(Data for this exercise)

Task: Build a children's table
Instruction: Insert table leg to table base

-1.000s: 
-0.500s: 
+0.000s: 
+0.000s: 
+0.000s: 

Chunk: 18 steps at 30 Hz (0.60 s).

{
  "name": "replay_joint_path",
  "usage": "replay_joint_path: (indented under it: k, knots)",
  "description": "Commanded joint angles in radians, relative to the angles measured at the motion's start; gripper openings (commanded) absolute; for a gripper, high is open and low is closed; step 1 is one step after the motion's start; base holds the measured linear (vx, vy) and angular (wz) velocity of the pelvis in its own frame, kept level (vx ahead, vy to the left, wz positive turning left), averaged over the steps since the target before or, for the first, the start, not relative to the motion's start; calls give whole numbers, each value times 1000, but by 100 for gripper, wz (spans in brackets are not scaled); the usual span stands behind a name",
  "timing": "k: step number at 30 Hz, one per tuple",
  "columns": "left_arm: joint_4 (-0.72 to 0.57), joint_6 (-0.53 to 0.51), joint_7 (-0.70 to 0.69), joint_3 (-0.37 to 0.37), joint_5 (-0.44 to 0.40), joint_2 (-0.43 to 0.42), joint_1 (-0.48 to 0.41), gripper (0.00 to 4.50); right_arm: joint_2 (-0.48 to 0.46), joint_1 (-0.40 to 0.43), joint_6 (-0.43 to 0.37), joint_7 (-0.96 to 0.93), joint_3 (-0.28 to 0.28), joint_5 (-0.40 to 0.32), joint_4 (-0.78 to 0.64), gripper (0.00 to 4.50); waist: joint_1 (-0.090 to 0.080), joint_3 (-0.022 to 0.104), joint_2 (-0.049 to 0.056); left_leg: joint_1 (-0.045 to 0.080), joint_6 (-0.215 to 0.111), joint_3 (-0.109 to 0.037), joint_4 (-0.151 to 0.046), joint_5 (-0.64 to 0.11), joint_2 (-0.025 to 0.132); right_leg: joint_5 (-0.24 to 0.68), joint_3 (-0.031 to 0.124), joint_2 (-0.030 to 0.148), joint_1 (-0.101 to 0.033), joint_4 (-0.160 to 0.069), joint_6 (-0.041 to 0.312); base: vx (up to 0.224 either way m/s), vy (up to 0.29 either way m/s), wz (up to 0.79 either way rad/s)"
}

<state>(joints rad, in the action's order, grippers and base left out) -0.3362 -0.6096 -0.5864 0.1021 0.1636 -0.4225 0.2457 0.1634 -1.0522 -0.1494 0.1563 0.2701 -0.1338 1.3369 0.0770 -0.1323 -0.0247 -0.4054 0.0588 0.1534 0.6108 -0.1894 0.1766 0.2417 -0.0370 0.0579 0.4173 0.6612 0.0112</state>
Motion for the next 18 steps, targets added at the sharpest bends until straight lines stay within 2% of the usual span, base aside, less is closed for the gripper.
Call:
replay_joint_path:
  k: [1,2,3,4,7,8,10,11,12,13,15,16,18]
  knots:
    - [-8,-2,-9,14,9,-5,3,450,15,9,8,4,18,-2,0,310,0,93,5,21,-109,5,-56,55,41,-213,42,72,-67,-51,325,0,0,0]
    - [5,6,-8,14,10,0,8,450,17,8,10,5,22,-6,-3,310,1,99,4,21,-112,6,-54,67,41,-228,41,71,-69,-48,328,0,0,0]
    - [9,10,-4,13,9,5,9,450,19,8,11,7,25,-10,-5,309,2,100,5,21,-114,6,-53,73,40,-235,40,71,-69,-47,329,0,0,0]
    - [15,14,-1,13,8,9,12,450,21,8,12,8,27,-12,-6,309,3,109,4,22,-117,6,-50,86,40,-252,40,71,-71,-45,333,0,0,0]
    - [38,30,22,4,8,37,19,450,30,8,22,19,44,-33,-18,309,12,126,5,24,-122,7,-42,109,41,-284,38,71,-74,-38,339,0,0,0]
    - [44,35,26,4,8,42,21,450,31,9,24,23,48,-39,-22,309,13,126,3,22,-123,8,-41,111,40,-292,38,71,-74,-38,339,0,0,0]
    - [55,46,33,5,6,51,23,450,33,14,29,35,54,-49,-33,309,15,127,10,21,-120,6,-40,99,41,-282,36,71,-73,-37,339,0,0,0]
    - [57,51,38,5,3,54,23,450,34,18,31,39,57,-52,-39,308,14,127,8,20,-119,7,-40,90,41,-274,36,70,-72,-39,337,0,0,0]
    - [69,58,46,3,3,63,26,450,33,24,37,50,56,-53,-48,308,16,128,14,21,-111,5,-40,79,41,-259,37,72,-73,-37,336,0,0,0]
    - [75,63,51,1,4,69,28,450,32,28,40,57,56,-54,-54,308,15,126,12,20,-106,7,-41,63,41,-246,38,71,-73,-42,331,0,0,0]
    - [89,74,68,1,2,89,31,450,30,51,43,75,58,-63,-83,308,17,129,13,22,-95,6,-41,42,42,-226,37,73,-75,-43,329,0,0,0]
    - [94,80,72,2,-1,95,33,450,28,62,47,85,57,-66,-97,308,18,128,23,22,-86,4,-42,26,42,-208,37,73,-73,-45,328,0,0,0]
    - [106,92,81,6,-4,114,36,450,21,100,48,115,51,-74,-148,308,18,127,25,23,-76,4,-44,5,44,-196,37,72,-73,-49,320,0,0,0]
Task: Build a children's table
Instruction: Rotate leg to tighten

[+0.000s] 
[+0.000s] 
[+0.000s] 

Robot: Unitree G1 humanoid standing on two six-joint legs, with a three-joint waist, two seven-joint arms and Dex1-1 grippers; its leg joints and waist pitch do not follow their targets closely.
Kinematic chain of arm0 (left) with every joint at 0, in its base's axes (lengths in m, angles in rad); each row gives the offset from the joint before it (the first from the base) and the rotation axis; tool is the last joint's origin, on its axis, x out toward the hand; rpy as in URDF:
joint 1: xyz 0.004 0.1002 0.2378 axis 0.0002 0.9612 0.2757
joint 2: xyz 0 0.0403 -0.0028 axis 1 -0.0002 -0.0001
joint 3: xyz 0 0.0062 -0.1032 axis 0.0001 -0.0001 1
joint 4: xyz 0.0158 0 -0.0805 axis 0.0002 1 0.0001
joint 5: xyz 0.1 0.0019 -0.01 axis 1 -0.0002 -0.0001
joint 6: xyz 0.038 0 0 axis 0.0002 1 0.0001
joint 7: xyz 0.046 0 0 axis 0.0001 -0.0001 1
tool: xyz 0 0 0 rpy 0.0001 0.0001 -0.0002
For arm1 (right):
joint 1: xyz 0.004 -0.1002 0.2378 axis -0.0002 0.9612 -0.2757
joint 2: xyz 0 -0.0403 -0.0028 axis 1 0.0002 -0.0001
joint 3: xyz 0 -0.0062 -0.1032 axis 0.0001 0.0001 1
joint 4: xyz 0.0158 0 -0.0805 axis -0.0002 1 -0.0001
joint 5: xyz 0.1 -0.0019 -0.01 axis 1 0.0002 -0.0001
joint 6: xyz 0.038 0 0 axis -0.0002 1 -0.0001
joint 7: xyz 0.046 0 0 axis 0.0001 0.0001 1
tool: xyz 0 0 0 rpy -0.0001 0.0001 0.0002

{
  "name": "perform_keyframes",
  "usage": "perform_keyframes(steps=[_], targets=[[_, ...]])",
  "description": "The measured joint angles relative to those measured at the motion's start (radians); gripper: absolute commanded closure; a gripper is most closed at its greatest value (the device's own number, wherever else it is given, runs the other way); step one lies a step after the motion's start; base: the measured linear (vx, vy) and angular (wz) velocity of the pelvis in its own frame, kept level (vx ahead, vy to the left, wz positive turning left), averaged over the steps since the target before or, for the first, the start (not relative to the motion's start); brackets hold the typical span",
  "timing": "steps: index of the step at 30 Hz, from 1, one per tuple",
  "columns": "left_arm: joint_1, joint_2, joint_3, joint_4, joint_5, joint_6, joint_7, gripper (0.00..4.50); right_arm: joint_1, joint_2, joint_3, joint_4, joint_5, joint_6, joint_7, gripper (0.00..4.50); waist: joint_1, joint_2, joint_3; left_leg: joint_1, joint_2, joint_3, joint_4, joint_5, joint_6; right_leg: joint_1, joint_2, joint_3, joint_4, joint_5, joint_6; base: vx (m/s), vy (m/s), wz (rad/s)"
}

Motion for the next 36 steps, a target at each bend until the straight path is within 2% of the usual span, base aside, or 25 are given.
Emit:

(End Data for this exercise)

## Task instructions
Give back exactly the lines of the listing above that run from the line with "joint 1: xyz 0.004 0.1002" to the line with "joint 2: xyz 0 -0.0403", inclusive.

## Solution
joint 1: xyz 0.004 0.1002 0.2378 axis 0.0002 0.9612 0.2757
joint 2: xyz 0 0.0403 -0.0028 axis 1 -0.0002 -0.0001
joint 3: xyz 0 0.0062 -0.1032 axis 0.0001 -0.0001 1
joint 4: xyz 0.0158 0 -0.0805 axis 0.0002 1 0.0001
joint 5: xyz 0.1 0.0019 -0.01 axis 1 -0.0002 -0.0001
joint 6: xyz 0.038 0 0 axis 0.0002 1 0.0001
joint 7: xyz 0.046 0 0 axis 0.0001 -0.0001 1
tool: xyz 0 0 0 rpy 0.0001 0.0001 -0.0002
For arm1 (right):
joint 1: xyz 0.004 -0.1002 0.2378 axis -0.0002 0.9612 -0.2757
joint 2: xyz 0 -0.0403 -0.0028 axis 1 0.0002 -0.0001

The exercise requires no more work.